Comprato il biglietto aereo, l’inviata del New York Times con la testa piena di sogni sul cibo italiano che avrebbe provato di lì a poco, si è imbarcata per Bologna, destinazione FICO Eataly World, il più grande parco alimentare del mondo aperto il 15 novembre da Oscar Farinetti, l’inventore di Eataly, in società con Coop.
Il primo commento è di sorpresa: “FICO is freaking huge!”
[Guida a Fico Eataly World: mappa, informazioni pratiche, come arrivare]
FICO è immenso (che detto da un americano…) con tanto di campo da beach volley, negozi, piste ciclabili, chioschi alimentari, passerelle pedonali e comode panchine.
Okay, ma di cosa parliamo quando parliamo di FICO? Risposta breve ma incompleta del NYTimes: “Un centro commerciale sul cibo trapiantato dentro un mall”.
Perché incompleta, qual è il vero senso di FICO?

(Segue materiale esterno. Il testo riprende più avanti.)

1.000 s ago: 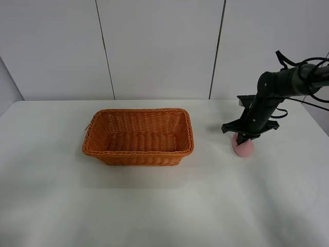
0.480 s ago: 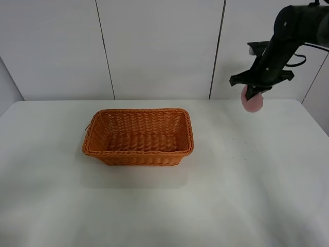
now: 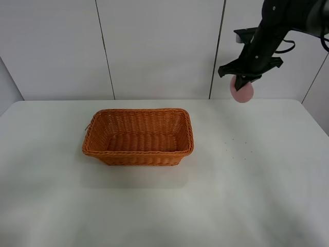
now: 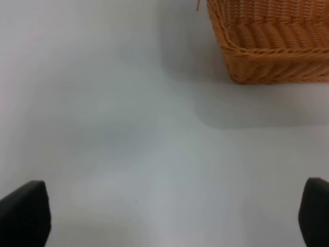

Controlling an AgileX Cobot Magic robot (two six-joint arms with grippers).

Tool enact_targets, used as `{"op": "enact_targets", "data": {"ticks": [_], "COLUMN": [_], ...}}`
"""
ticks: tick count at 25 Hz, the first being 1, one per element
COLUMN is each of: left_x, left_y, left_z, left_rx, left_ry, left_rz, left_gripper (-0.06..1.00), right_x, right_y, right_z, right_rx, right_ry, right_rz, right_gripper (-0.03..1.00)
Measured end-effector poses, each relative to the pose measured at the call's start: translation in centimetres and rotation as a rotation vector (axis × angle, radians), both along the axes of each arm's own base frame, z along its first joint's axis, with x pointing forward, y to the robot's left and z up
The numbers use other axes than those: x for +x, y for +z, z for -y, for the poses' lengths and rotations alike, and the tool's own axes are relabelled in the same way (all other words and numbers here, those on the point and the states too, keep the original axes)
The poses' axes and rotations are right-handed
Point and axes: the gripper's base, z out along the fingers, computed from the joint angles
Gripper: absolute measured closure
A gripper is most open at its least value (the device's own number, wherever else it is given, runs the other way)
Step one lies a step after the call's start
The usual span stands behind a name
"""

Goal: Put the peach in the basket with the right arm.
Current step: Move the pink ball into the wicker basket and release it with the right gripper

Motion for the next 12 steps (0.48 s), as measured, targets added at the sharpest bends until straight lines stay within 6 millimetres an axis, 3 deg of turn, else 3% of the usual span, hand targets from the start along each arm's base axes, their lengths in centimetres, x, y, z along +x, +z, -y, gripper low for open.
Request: {"op": "enact_targets", "data": {"ticks": [6,12], "left_x": [0.0,0.0], "left_y": [0.0,0.0], "left_z": [0.0,0.0], "left_rx": [0.000,0.000], "left_ry": [0.000,0.000], "left_rz": [0.000,0.000], "left_gripper": [-0.05,-0.05], "right_x": [-2.2,-5.4], "right_y": [1.9,1.2], "right_z": [-8.4,-15.9], "right_rx": [0.034,0.060], "right_ry": [0.174,0.334], "right_rz": [0.053,0.067], "right_gripper": [0.97,0.97]}}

Questi i distinguo del quotidiano americano:
I percorsi educativi, la parte didattica, di conoscenza e informazione su cibo e ingredienti, i laboratori che permettono di mettere le mani in pasta come quello di SfogliAmo, startup bolognese di giovani sfogline che con il contributo di qualche “nonna” gestisce il laboratorio per la produzione di pasta fresca.
Non mancano le critiche: alcune informazioni delle “giostre”, sono insignificanti, ma è evidente che i sei ambienti multimediali pensati per educare divertendo, sono rivolti soprattutto ai bambini.
Qualche slogan farinettiano non supera il fact-checking (“l’Europa è la patria delle mele, con 1200 varietà, e solo in Italia ne sono presenti 1000”, mentre nella sola Gran Bretagna ne esistono 4000 varietà diverse).
Il panino con il lampredotto fiorentino risulta “immangiabile”.
Ma il ristorante “Cinque” di Enrico Bartolini è delizioso, e il culatello di Zibello di Antica Ardenga, piccola azienda della Bassa Parmense, vince la gara del migliore assaggio di FICO. Che alla luce di tutto questo, allora, cos’è precisamente?
[Fico Eataly World: una lavoro piaciuto poco al Guardian]
Un centro commerciale che propone corsi di cucina? Una grande scuola con materiale didattico impreciso? Un omaggio alla cultura gastronomica italiana che a volte sconfina nella propaganda?
Qualunque cosa sia, al netto di “certi discorsi da hippy invecchiati su biologico, biodinamico e terre madri” (caro New York Times, Slow Food non apprezzerà questa critica), per provare tutto il cibo proposto da FICO non bastano tre giorni, si trovano specialità poco note all’estero, culatello docet, tanto buone da essere uniche al mondo e si impara dalle nonne italiane a fare i veri tortellini emiliani.
Non fosse altro che per questo, chiosa il NYTimes, il viaggio a FICO vale comunque la pena di farlo.